Comment by rs186
1 day ago
I followed his course 6.5840 on distributed systems (https://pdos.csail.mit.edu/6.824/, YouTube videos at https://youtube.com/playlist?list=PLrw6a1wE39_tb2fErI4-WkMbs...) and completed the labs. One day, out of curiosity, I looked up his name. Then I realized what a legend he is.
Great course by the way.
RTM was my TA at MIT for a CS/systems engineering course. It took the students until we did an assignment about the worm to realize who he was IIRC. The students thought it was very cool, but even then, as a TA covering the assignment, he didn't really talk about it.
He was also a TA at Harvard with Trevor Blackwell for CS 148 (computer networking, taught by H T Kung) at the time.
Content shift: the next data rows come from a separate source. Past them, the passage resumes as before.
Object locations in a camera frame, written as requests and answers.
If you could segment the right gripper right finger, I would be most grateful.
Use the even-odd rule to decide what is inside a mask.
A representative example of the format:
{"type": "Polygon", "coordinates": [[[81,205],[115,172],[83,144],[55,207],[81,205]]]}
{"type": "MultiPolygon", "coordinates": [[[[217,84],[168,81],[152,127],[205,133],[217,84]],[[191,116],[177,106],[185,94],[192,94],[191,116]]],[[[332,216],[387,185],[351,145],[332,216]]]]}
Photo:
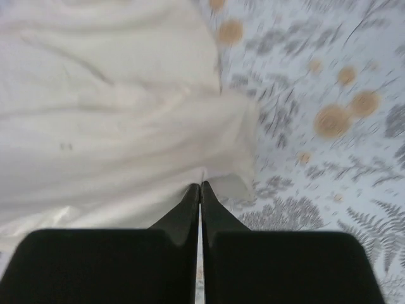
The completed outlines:
{"type": "Polygon", "coordinates": [[[252,231],[201,186],[206,303],[379,304],[357,239],[343,232],[252,231]]]}

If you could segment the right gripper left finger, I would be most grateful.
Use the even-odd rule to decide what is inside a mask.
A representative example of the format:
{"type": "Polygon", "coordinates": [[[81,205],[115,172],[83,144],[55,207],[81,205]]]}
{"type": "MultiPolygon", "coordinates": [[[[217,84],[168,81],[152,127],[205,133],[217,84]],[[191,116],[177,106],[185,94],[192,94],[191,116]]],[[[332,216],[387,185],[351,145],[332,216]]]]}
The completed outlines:
{"type": "Polygon", "coordinates": [[[200,187],[148,229],[41,229],[17,246],[2,303],[194,303],[200,187]]]}

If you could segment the cream white t shirt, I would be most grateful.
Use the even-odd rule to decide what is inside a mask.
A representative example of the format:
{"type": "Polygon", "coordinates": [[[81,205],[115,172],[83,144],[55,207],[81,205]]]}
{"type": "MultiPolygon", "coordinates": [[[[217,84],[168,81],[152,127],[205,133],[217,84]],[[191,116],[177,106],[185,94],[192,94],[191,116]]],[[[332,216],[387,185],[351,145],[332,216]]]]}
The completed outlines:
{"type": "Polygon", "coordinates": [[[258,110],[191,1],[1,2],[1,249],[149,227],[190,184],[253,196],[258,110]]]}

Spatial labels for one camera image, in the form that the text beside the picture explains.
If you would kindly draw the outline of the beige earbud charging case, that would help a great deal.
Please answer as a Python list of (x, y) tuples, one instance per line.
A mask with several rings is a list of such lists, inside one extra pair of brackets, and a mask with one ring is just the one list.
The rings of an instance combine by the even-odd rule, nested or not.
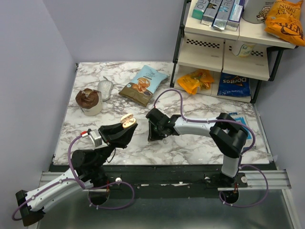
[(120, 123), (122, 124), (123, 128), (128, 128), (136, 123), (136, 119), (133, 117), (133, 114), (129, 113), (120, 119)]

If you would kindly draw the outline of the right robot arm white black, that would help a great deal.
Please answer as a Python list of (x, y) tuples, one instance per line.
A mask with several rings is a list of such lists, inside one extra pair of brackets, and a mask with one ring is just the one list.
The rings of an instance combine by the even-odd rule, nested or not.
[(181, 114), (168, 117), (153, 108), (146, 115), (149, 122), (149, 141), (162, 140), (171, 135), (198, 135), (213, 139), (223, 154), (223, 165), (219, 175), (220, 183), (230, 187), (236, 182), (241, 153), (248, 138), (248, 131), (229, 114), (220, 113), (214, 119), (188, 119)]

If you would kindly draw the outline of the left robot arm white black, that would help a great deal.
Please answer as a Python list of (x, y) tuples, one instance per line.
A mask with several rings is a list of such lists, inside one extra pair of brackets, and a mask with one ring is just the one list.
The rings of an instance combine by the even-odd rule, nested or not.
[[(116, 179), (110, 182), (103, 164), (117, 148), (125, 149), (130, 143), (137, 123), (117, 123), (102, 125), (99, 129), (82, 132), (68, 147), (69, 169), (56, 179), (32, 191), (20, 190), (16, 193), (20, 220), (25, 227), (40, 221), (46, 211), (74, 192), (103, 189), (106, 195), (110, 186), (125, 184)], [(89, 137), (95, 149), (72, 151), (73, 144), (80, 138)]]

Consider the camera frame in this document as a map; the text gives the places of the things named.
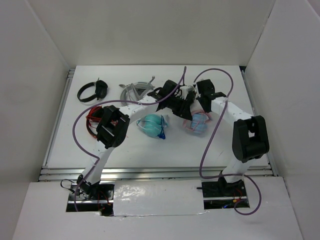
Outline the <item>pink and blue cat-ear headphones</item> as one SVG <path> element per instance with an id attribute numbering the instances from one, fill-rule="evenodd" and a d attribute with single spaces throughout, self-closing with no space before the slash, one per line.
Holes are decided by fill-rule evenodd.
<path id="1" fill-rule="evenodd" d="M 182 127 L 192 133 L 193 135 L 204 135 L 208 130 L 208 123 L 213 118 L 204 110 L 194 110 L 191 112 L 191 120 L 185 119 L 182 123 Z"/>

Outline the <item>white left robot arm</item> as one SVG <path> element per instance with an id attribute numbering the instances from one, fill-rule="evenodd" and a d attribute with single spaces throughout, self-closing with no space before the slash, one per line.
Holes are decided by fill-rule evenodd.
<path id="1" fill-rule="evenodd" d="M 103 114 L 96 127 L 96 140 L 102 146 L 102 151 L 95 153 L 86 150 L 76 137 L 75 121 L 72 126 L 73 140 L 78 148 L 94 159 L 76 180 L 76 192 L 86 199 L 97 199 L 100 195 L 102 171 L 112 151 L 120 146 L 127 136 L 129 125 L 168 108 L 174 115 L 185 120 L 191 120 L 191 105 L 196 98 L 193 85 L 185 85 L 167 80 L 163 87 L 149 92 L 139 101 L 128 101 L 128 105 L 116 107 L 114 101 L 102 102 Z"/>

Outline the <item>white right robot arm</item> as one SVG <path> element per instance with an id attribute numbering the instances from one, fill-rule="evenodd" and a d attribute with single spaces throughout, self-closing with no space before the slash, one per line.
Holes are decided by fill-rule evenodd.
<path id="1" fill-rule="evenodd" d="M 199 175 L 203 179 L 217 179 L 217 189 L 223 196 L 230 195 L 252 166 L 254 160 L 260 159 L 270 150 L 266 121 L 263 116 L 249 114 L 229 101 L 234 82 L 227 94 L 216 92 L 211 80 L 200 80 L 196 83 L 198 98 L 202 109 L 219 115 L 218 121 L 210 136 L 200 160 Z M 233 158 L 227 167 L 217 176 L 204 176 L 202 168 L 210 145 L 218 131 L 220 123 L 226 121 L 232 126 L 231 148 Z"/>
I remember taking that with them in 1995.
His dad was a legend as well, chief scientist in NSA.
Which is why he was able to survive taking the fall alone, and let Paul Graham go on to have an illustrious career of picking fights with obscure bloggers and saying dumb things about women in tech.
Would be cool if he adds a session on how to hack distributed system in 1988...
In 1988? Just stick random semicolons in things.
Account "guest" with no password was provided by default back then, to help others do some work remotely, debug connection issues, or chat with admins.
Honestly, there was not very much security back in those days. So much relied on trusting the Internet "community" not to abuse.
> Would be cool if he adds a session on how to hack distributed system in 1988..
username: field
password: technician
I am also doing the course now in my freetime. Even I wasn't aware who he is.
On a sidenote, what did you do after the course?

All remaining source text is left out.